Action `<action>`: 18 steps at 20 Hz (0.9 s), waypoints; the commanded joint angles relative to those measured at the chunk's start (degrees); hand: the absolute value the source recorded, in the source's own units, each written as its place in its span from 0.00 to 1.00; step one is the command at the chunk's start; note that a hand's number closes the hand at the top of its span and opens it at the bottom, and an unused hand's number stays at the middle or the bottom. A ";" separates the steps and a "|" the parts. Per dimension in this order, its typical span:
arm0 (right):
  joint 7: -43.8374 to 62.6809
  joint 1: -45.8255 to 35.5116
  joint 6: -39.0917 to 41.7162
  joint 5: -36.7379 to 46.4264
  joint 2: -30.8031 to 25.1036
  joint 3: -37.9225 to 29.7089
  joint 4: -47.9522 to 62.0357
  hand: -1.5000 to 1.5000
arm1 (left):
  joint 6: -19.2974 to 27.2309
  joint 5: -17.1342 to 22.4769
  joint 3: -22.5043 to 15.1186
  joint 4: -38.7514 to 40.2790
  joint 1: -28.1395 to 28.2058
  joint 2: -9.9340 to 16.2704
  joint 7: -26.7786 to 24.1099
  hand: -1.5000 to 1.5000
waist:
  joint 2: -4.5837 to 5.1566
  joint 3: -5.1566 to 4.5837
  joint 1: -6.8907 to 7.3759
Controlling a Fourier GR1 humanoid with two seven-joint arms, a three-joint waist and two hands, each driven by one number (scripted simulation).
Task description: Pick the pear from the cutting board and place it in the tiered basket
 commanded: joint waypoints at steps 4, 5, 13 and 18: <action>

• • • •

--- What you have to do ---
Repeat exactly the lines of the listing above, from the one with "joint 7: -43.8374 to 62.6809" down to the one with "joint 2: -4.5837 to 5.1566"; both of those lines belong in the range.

--- Answer to this problem ---
  joint 7: -43.8374 to 62.6809
  joint 1: -45.8255 to 35.5116
  joint 6: -39.0917 to 41.7162
  joint 5: -36.7379 to 46.4264
  joint 2: -30.8031 to 25.1036
  joint 3: -37.9225 to 29.7089
  joint 4: -47.9522 to 62.0357
  hand: -1.5000 to 1.5000
arm1 (left):
  joint 6: -19.2974 to 27.2309
  joint 5: -17.1342 to 22.4769
  joint 3: -22.5043 to 15.1186
  joint 4: -38.7514 to 40.2790
  joint 1: -28.1395 to 28.2058
  joint 2: -9.9340 to 16.2704
  joint 7: -26.7786 to 24.1099
  hand: -1.5000 to 1.5000
waist:
  joint 2: -4.5837 to 5.1566

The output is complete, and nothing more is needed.